Otan estima mais de 30 mil baixas por mês.

Por Redação,

Quase 500 mil soldados russos já morreram desde o início da guerra na Ucrânia, segundo afirmou nesta quarta-feira (27) Anne Keast-Butler, diretora da agência britânica de inteligência e segurança GCHQ. A declaração foi feita em meio à continuidade do conflito, que já entrou no quinto ano.

Foto: AFPSoldados na guerra

Durante pronunciamento, a chefe da inteligência do Reino Unido afirmou que, enquanto os países ocidentais mantêm apoio militar e financeiro à Ucrânia, o presidente russo Vladimir Putin estaria enfrentando dificuldades no campo de batalha.

Outros levantamentos internacionais também apontam números elevados de baixas nas forças russas. Em janeiro, um estudo do Centro para Estudos Estratégicos e Internacionais (CSIS), dos Estados Unidos, estimou em 1,2 milhão o total de mortos, feridos e desaparecidos do lado russo desde o início da invasão.

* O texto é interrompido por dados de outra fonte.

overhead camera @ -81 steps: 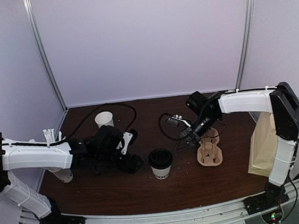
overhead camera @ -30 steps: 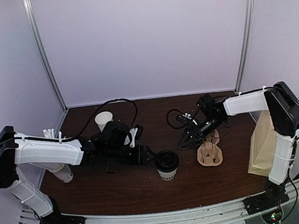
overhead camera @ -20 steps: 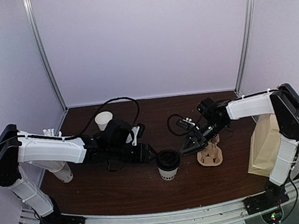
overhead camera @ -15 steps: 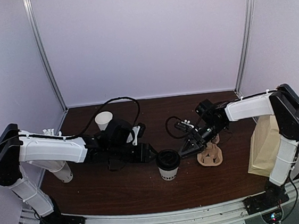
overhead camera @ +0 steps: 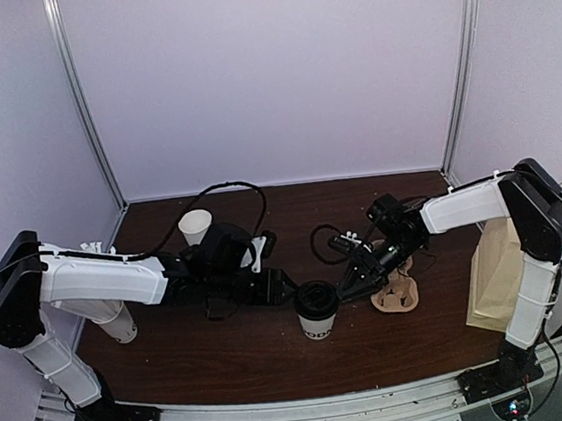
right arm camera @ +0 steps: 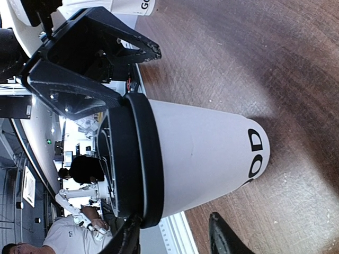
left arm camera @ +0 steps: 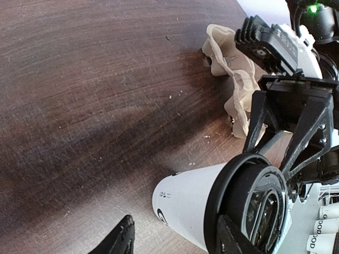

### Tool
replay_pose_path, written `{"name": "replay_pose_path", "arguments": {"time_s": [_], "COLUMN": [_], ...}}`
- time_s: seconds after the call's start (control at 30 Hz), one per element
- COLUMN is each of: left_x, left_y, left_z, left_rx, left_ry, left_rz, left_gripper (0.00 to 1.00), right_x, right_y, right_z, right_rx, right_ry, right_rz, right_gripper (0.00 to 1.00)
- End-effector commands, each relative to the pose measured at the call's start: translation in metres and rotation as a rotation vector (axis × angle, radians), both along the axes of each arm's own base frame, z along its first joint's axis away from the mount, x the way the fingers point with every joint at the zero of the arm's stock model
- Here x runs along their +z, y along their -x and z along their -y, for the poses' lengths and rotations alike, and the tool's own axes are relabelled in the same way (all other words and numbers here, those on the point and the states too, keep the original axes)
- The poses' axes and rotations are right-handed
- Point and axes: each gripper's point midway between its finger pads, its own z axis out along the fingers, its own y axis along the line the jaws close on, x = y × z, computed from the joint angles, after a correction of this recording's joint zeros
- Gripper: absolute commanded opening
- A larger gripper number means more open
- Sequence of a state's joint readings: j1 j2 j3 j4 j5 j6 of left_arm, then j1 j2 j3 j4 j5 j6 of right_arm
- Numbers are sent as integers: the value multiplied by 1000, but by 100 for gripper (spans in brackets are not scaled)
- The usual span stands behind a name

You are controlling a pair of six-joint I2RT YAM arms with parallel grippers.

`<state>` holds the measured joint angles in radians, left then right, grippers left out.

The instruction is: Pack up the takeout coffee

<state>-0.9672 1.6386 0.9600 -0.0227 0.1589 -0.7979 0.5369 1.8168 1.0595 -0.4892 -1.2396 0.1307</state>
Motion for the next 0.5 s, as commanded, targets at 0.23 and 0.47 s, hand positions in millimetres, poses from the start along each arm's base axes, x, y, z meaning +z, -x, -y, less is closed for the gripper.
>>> {"name": "replay_pose_path", "arguments": {"time_s": [0.23,0.47], "left_x": [-85,-87], "left_y": [25,19], "left_z": [-41,-41], "left_rx": [17,13], "left_ry": [-162,-199], "left_rz": [-94,-64], "left_gripper": [44,43], "right_x": [-94,-119], "right_y": [2,5], "right_z": [28,43], "right_rx": [-55,-41], "right_ry": [334,458], "right_rz": [-56,-60], "right_gripper": [32,28]}}
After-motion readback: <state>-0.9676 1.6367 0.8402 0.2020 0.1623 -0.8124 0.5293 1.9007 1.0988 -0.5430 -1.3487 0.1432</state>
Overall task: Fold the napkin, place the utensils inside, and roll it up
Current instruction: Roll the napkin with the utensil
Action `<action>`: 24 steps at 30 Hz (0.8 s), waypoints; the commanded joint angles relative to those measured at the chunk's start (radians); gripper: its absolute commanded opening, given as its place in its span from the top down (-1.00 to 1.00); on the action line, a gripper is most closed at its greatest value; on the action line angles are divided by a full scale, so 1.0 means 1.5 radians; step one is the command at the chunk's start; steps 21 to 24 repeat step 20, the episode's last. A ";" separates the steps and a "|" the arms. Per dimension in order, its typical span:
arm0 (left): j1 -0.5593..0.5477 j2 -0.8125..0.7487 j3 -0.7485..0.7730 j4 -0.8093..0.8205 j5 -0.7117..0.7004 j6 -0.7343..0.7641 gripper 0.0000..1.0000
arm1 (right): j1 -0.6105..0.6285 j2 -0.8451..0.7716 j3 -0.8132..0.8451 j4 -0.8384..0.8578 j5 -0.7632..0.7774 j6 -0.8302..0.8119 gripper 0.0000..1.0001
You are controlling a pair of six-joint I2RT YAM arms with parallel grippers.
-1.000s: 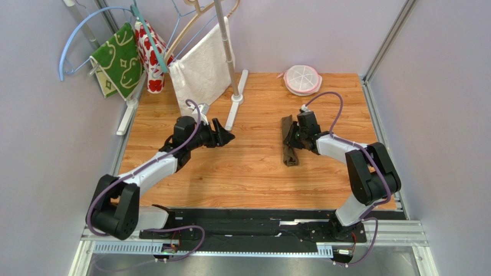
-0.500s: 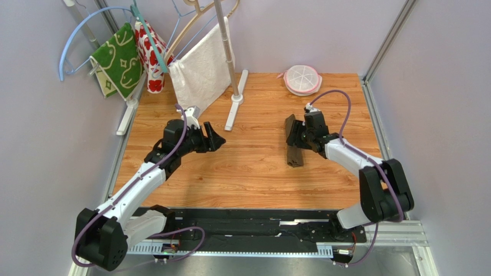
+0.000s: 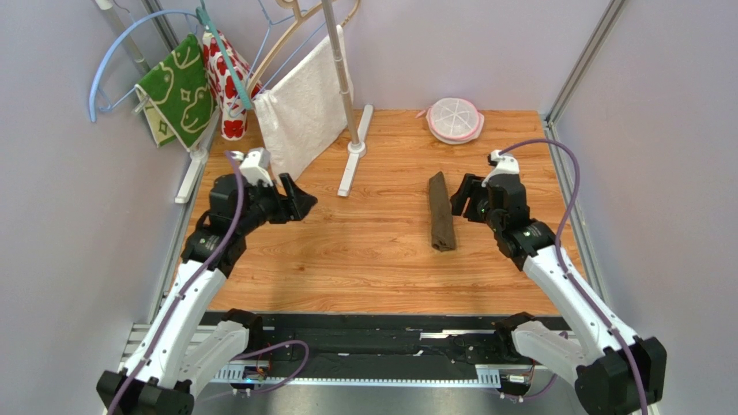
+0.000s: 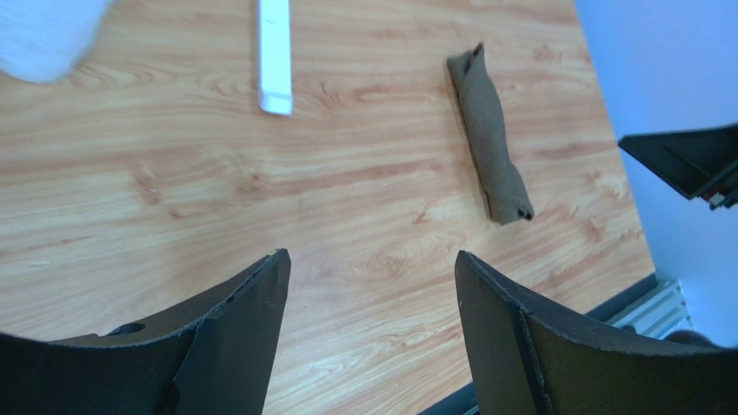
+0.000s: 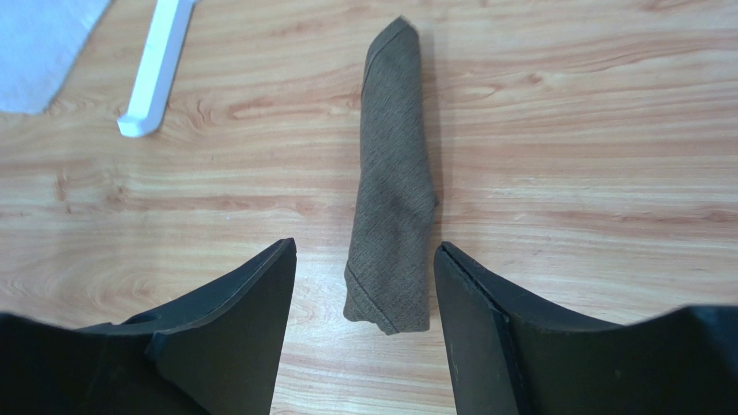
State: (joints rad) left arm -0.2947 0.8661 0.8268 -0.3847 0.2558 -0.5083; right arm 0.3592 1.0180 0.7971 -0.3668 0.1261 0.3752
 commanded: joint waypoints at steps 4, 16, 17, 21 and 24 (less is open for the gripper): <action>0.192 -0.072 0.064 -0.109 0.117 0.071 -0.58 | -0.093 -0.117 -0.017 -0.042 -0.019 -0.009 -0.29; 0.234 -0.189 0.027 -0.121 0.109 0.198 -0.69 | -0.111 -0.288 -0.083 -0.020 0.060 -0.024 -0.29; 0.234 -0.190 0.025 -0.125 0.102 0.198 -0.69 | -0.110 -0.288 -0.081 -0.022 0.059 -0.024 -0.29; 0.234 -0.185 0.034 -0.152 0.063 0.199 -0.79 | -0.111 -0.281 -0.082 -0.017 0.049 -0.024 -0.29; 0.234 -0.185 0.034 -0.152 0.063 0.199 -0.79 | -0.111 -0.281 -0.082 -0.017 0.049 -0.024 -0.29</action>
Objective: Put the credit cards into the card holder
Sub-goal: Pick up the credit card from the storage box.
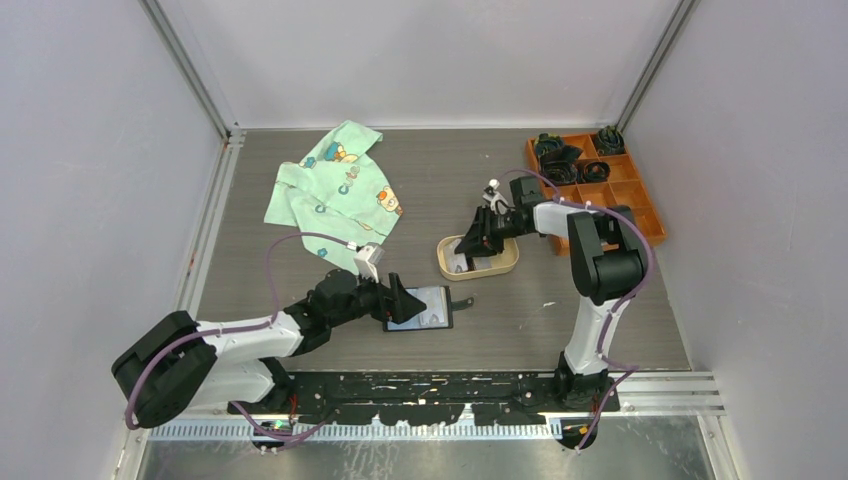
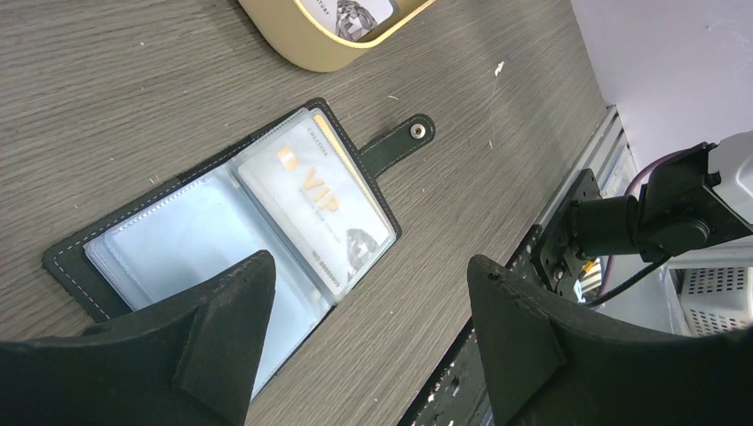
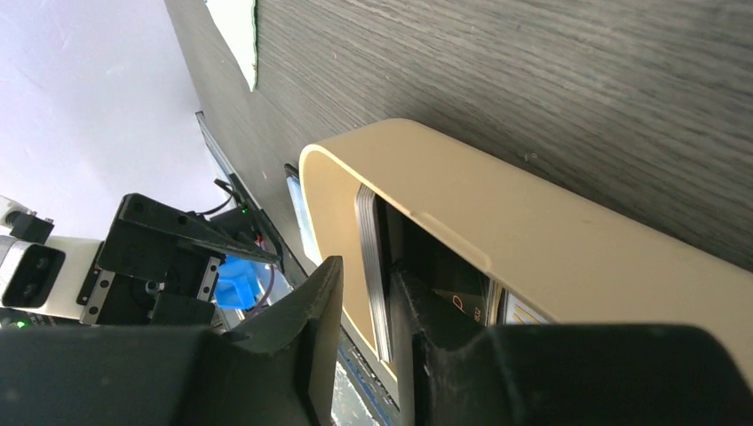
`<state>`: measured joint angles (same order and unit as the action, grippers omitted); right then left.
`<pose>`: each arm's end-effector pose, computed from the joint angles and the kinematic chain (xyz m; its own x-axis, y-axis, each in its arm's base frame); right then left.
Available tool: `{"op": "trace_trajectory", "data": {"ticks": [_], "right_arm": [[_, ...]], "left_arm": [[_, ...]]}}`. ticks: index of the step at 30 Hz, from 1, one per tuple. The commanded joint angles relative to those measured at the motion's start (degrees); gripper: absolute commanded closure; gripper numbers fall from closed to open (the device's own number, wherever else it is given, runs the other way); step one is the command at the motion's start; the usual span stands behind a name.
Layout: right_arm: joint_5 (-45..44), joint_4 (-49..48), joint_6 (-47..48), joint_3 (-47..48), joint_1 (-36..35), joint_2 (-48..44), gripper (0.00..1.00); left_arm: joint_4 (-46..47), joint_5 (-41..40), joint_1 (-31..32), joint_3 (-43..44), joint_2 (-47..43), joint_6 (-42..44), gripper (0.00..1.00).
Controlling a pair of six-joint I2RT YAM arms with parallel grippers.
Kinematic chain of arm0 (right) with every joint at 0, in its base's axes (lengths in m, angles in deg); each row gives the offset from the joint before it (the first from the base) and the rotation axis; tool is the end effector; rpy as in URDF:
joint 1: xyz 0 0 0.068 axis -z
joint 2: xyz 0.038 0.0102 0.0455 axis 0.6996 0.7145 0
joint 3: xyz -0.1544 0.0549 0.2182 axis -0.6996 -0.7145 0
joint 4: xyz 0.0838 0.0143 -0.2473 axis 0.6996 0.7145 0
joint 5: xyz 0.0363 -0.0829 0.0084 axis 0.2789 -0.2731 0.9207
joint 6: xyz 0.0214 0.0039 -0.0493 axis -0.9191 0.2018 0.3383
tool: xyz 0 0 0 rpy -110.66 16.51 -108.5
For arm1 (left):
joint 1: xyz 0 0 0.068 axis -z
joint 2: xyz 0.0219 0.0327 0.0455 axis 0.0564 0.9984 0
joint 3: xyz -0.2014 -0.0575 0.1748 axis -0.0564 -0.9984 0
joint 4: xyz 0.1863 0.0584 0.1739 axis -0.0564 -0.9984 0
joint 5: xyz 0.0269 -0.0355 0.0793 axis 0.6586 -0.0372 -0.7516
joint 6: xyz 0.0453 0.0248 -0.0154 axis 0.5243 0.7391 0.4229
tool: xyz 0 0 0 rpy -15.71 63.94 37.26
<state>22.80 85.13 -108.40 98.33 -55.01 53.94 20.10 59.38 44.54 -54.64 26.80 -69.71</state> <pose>0.3484 0.0942 0.1347 -0.9914 0.0652 -0.1139 -0.0593 0.5517 0.8319 0.1463 -0.1696 0.1666 -0.7386 -0.1932 -0.6459 0.4478 0.5756 -0.6842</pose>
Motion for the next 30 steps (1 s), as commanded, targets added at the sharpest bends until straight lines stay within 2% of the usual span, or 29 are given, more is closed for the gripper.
{"op": "trace_trajectory", "data": {"ticks": [1, 7, 12, 14, 19, 21, 27, 30], "right_arm": [[0.91, -0.96, 0.14, 0.49, -1.12, -0.33, 0.69], [-7.15, 4.29, 5.38, 2.22, -3.09, -0.73, 0.65], [-8.94, 6.02, 7.55, 3.22, -5.02, 0.49, 0.65], [-9.07, 6.36, 8.0, 3.47, -5.26, 0.52, 0.69], [-8.34, 7.99, 9.61, 4.66, -5.17, -0.4, 0.92], [-6.97, 8.44, 9.98, 4.88, -4.57, -1.67, 0.97], [2.36, 12.26, 14.16, 5.59, -0.92, -3.0, 0.99], [3.89, 13.03, 14.91, 5.71, 0.03, -1.55, 0.97]], "left_arm": [[4.02, 0.64, 0.0, 0.74, -0.26, -0.13, 0.21], [3.45, 0.58, -0.04, 0.91, -0.46, -0.13, 0.21], [3.31, 0.83, -0.04, 1.0, -0.61, -0.46, 0.21], [2.99, 0.85, -0.04, 1.0, -0.97, -0.72, 0.21], [1.63, 0.81, 0.0, 0.82, -2.46, -0.92, 0.21], [0.79, 0.77, 0.0, 0.7, -3.54, -1.01, 0.21], [-2.6, 0.0, -0.04, 0.13, -7.48, -0.84, 0.21], [-3.73, -0.46, -0.04, 0.03, -8.78, -0.67, 0.21]]}}
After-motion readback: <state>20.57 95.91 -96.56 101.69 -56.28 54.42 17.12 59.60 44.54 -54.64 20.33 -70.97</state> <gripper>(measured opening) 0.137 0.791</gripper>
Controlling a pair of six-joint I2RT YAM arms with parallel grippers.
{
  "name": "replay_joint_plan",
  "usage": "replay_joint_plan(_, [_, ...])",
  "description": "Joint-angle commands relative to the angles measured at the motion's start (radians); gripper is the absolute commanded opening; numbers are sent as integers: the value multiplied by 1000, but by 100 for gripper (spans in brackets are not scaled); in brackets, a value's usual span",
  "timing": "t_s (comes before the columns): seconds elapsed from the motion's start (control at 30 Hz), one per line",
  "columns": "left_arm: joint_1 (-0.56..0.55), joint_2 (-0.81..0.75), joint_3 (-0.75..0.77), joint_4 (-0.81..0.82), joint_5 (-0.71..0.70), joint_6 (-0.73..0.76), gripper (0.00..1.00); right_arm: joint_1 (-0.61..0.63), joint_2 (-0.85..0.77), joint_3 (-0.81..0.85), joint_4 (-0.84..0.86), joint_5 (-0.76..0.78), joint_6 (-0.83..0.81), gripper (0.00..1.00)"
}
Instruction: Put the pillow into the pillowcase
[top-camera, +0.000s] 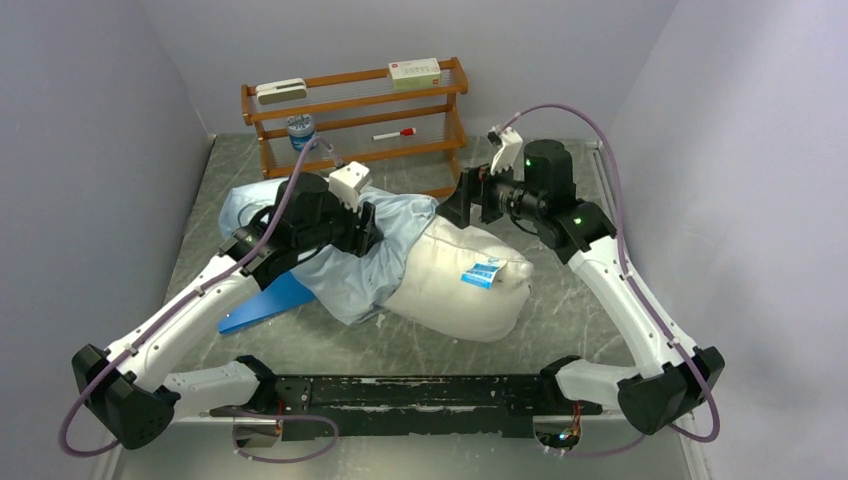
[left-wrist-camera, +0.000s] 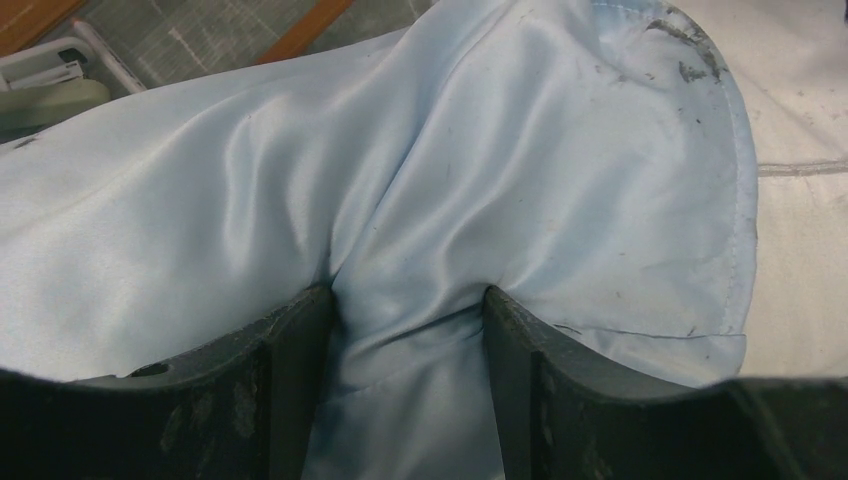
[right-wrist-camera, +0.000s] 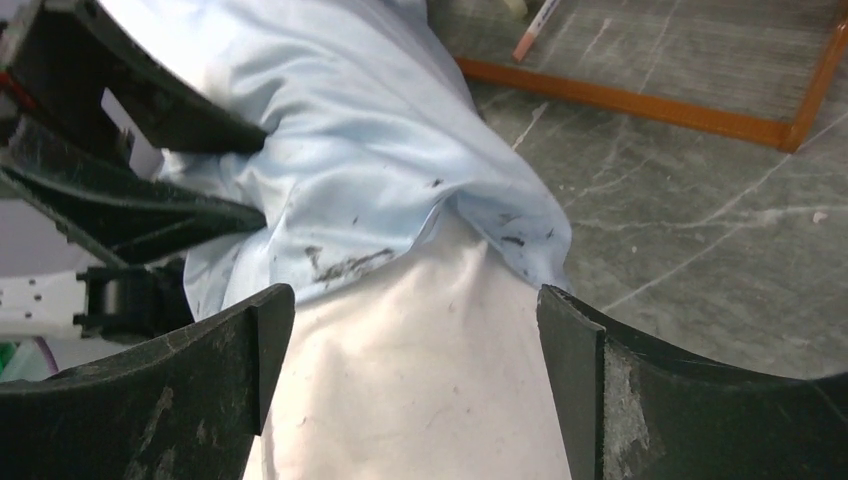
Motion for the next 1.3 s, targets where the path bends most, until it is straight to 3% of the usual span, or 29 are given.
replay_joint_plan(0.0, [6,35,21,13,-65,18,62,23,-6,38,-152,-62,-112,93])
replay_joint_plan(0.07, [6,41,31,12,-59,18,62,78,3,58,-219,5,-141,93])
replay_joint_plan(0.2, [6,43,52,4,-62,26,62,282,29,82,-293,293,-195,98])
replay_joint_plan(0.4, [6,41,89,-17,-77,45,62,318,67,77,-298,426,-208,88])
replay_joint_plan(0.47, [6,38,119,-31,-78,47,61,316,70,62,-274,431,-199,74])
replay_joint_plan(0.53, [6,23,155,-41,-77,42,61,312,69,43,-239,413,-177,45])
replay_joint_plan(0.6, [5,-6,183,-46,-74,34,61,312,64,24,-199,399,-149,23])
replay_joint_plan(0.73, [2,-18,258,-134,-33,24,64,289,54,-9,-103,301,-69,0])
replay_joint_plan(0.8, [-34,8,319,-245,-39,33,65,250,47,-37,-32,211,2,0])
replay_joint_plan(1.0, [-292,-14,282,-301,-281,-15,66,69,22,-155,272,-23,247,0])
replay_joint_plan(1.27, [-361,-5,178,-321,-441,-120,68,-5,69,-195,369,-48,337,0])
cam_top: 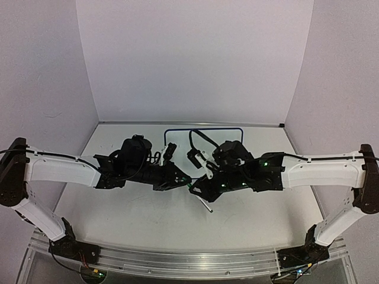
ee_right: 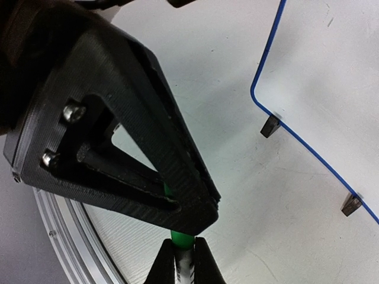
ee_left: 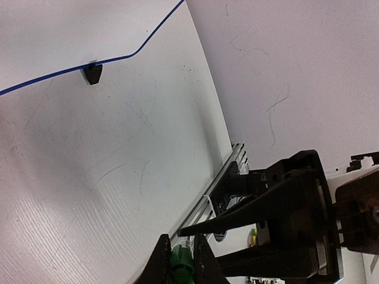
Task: Write a sentence on the whiteboard
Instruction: Pass from the right arm to the left, then open the pen cap from the whiteboard marker.
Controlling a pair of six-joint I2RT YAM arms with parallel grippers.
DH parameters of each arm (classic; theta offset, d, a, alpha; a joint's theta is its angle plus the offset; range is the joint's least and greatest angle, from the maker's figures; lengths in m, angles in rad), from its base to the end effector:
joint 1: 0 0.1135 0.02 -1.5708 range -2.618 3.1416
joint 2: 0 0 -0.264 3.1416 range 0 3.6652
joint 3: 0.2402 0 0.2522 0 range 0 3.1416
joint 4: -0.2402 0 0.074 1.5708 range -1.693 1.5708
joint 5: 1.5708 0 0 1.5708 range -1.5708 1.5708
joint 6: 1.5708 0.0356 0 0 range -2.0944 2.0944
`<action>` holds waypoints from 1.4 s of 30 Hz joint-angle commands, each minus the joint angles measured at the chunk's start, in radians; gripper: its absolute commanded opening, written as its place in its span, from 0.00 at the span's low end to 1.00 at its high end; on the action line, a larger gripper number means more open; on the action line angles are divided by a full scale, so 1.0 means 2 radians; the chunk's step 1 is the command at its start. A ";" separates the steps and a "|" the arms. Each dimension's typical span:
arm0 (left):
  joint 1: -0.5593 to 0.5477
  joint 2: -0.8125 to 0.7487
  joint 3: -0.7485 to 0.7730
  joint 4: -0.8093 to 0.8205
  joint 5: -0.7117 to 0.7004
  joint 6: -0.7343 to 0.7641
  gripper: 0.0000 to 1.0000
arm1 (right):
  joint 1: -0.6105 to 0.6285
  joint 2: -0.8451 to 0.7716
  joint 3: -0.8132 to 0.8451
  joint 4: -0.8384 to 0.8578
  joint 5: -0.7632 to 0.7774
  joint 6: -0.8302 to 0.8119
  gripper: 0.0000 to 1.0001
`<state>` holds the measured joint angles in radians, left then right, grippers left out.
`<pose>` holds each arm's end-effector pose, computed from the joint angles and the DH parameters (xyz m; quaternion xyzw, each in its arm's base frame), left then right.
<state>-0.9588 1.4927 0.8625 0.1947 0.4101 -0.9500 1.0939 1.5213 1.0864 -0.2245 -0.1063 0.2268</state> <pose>0.1776 -0.2777 0.2358 0.1131 0.8250 -0.5288 0.1642 0.1531 0.3045 0.2614 -0.3979 0.8039 0.3072 0.3178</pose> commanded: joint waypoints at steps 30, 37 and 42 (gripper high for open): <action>-0.001 -0.100 -0.187 0.493 -0.167 -0.021 0.00 | -0.078 -0.025 -0.161 0.585 -0.233 0.356 0.86; -0.001 -0.076 -0.177 0.488 -0.153 -0.020 0.00 | -0.078 -0.024 -0.154 0.586 -0.236 0.356 0.80; -0.001 -0.060 -0.171 0.487 -0.149 -0.022 0.00 | -0.078 -0.021 -0.147 0.586 -0.237 0.355 0.77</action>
<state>-0.9593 1.3504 0.4889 1.1218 0.0940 -1.0033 0.9348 1.4697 0.7451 0.8855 -0.5606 0.9310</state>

Segundo o relatório, aproximadamente 325 mil militares russos haviam morrido até aquele momento. O levantamento indicou ainda que as perdas russas superam as registradas por grandes potências militares em conflitos desde a Segunda Guerra Mundial. O governo russo contestou os dados divulgados.

Estimativas da Organização do Tratado do Atlântico Norte (Otan) também indicam elevado desgaste militar. De acordo com os cálculos da aliança, as baixas russas no front ultrapassariam 30 mil soldados por mês.

Diante do volume de perdas e da redução no ritmo de alistamento voluntário, analistas internacionais preveem a possibilidade de uma nova mobilização forçada na Rússia, semelhante à realizada em 2022. Na ocasião, cerca de 300 mil homens foram convocados para reforçar as tropas.

Atualmente, estimativas apontam que a Rússia mantém aproximadamente 700 mil militares na zona de guerra. Apesar da continuidade do conflito, nenhum dos lados registra avanços territoriais significativos nos últimos meses.

Enquanto isso, a Ucrânia tem intensificado ataques contra estruturas estratégicas no território russo, principalmente instalações ligadas ao transporte e armazenamento de petróleo, aumentando a pressão sobre a infraestrutura energética do país.